Insomma si tratta proprio di quei “tratti umani che influenzano sistematicamente le decisioni individuali e gli esiti del mercato” di cui si occupa la branca della scienza chiamata economia comportamentale. Tra i fondatori il recente premio Nobel , Richard H. Thaler, elogiato per la sua capacità di osservare le scelte dei singoli nella loro fallacia, irrazionalità e mancanza di autocontrollo e, in altre parole, di tornare a guardare il mondo vero da cui è così distante la teoria economica standard.
Si sa inoltre che le persone sbagliano, e in continuazione, e che, di conseguenza, la maggior parte degli errori sono prevedibili.
E’ quindi logico ritenere che, se tutto ciò ha valore per le questioni economiche, non vedo il motivo per cui non debba avere valore per le scienze mediche e sociali e soprattutto, mi chiedo, se, anche nell’ambito di queste citate branche, sia possibile modificare l’organizzazione partendo dall’analisi di questi fondamentali elementi che, altro non sono, che fattori umani.
A questo punto, parlando del campo di applicazione socio-sanitario, più consono alla mia formazione, non posso far altro che sostenere che sia possibile costruire modelli di comportamento alternativi a quelli, ben più rigidi e standardizzati, basati esclusivamente sul ragionamento scientifico, sia che si tratti di economia che di qualsiasi altra materia. Questo mi consola e mi auguro che in un prossimo futuro, non troppo lontano in modo da poterne beneficiare, sia possibile mettere in pratica quanto stiamo sostenendo.
Riguardo al titolo di questo mio articolo, che mi ero proposta di modificare ritenendolo inappropriato, devo dire che ho avuto un ripensamento.
Infatti, se è vero che riprodurre una mosca sulla ceramica degli orinatoi degli uomini, come avviene all’aeroporto internazionale di Schipol (Amsterdam) su proposta dell’economista AadKieboom, riduca dell’80% gli effetti di “traboccamento” del materiale biologico migliorando il decoro dell’ambiente a fronte di minor spese di pulizia, non vedo perché le considerazioni sui “piedi freddi”, a margine del fatto che possano causare o meno il raffreddore, non possano servire da spunto di riflessione per comprendere che il valore attribuito da ognuno di noi a tutto ciò che ci circonda, che perdiamo o che acquistiamo, è del tutto individuale ed influenza le nostre decisioni ed i nostri comportamenti. Questa capacità valoriale non si affievolisce con l’avanzare degli anni e, tanto meno, scompare con la demenza.
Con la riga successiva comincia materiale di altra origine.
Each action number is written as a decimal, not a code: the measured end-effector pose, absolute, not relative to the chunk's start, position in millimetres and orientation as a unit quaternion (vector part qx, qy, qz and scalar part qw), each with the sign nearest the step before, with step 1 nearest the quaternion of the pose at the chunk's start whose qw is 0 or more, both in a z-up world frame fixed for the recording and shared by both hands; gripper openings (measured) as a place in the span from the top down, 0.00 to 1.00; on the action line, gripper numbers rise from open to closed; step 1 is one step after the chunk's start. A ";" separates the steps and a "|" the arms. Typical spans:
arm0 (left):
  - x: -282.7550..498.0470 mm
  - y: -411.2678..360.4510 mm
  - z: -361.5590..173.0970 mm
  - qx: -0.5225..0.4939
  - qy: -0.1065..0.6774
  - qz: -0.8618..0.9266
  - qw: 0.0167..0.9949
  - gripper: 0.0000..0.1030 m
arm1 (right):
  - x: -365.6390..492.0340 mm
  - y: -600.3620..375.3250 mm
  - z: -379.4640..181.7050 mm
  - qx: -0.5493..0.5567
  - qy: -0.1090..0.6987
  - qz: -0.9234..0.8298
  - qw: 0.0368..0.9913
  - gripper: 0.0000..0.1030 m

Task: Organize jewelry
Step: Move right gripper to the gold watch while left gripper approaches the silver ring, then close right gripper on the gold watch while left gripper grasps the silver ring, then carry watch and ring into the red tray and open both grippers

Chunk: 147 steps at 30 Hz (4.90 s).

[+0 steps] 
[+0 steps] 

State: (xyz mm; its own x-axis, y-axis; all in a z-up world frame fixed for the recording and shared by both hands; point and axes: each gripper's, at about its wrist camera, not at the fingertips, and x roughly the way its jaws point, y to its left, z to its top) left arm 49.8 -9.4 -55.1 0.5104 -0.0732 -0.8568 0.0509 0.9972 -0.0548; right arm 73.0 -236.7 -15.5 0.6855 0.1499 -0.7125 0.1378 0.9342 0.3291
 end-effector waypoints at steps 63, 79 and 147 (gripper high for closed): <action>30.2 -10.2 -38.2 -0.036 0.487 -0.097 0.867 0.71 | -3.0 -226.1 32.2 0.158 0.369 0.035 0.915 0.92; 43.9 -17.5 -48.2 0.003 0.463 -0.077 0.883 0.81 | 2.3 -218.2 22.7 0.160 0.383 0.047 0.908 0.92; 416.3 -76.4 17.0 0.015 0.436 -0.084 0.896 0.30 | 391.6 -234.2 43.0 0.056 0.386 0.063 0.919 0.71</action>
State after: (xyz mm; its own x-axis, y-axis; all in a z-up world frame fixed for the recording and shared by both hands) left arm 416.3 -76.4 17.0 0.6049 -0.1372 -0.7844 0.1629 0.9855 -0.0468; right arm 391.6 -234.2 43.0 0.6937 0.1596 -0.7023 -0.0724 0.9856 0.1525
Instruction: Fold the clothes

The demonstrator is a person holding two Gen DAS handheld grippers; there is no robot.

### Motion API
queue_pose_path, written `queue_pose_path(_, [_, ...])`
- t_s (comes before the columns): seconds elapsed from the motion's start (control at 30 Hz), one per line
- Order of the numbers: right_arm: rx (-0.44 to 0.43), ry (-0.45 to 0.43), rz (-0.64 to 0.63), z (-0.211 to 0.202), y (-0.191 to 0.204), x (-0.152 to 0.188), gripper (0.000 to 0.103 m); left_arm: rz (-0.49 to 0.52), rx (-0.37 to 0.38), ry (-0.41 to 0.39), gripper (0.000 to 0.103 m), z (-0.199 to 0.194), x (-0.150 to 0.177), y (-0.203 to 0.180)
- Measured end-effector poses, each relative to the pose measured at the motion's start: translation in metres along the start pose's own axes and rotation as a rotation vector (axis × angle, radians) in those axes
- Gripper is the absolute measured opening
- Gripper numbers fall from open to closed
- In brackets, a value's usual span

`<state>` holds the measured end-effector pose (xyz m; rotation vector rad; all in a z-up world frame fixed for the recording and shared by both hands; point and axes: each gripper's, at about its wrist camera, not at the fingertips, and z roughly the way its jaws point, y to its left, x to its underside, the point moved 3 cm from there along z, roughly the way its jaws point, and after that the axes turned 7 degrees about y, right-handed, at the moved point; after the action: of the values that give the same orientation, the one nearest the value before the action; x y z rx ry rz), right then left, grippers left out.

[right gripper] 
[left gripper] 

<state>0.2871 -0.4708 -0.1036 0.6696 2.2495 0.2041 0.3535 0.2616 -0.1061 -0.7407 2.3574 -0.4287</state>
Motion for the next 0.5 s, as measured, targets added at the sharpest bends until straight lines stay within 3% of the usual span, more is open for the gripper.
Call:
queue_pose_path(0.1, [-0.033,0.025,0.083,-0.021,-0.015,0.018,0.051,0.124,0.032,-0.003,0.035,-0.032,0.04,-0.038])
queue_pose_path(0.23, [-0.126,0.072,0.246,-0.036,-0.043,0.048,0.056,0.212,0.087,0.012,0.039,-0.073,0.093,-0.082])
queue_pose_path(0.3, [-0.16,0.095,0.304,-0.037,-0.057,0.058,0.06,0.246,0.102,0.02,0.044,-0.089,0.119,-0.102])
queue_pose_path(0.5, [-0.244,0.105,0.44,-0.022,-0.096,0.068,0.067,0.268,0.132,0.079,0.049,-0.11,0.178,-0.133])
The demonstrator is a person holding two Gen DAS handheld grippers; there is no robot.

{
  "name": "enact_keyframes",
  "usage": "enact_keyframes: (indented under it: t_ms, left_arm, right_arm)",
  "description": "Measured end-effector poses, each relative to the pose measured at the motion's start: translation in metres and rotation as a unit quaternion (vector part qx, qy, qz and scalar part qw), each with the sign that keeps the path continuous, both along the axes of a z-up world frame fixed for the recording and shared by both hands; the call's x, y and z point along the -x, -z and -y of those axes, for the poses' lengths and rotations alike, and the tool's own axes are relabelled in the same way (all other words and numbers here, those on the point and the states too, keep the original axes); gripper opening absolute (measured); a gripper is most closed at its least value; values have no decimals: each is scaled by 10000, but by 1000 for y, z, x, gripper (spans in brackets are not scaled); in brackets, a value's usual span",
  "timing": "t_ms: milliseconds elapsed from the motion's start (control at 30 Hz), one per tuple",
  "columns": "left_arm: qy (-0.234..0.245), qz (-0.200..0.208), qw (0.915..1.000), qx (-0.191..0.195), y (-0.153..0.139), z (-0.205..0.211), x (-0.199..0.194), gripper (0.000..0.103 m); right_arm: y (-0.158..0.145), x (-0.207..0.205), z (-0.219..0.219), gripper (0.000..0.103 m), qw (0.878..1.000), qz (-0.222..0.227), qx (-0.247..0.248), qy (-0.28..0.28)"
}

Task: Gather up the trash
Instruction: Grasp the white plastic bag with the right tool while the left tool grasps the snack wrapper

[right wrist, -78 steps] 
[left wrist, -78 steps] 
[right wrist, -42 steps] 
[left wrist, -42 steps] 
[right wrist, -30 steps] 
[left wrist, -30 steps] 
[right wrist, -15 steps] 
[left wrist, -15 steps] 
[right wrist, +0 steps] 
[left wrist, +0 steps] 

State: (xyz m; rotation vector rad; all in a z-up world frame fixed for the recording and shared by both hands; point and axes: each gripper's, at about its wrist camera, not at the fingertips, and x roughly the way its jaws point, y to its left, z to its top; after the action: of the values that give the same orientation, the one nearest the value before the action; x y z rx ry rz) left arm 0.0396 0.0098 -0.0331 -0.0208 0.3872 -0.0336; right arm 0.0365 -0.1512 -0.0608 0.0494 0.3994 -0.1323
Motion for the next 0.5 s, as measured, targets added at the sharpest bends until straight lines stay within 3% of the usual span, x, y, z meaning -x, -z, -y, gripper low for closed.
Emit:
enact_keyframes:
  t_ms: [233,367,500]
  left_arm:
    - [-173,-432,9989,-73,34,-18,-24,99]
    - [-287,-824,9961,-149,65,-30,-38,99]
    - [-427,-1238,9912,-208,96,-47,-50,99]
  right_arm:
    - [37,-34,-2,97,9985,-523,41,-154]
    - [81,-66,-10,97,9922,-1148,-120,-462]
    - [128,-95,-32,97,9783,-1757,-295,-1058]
Chissà che non si riesca a ridurre, ad esempio, la perfida abitudine di “contenere” gli anziani sia con i mezzi fisici che farmacologici, per contrastare il vagabondaggio e il conseguente rischio di cadere?
E così, in generale, chissà che non si riescano a trovare soluzioni alternative a quelle classiche per ottenere l’ambito vivere bene durante l’intero arco del nostro essere al mondo.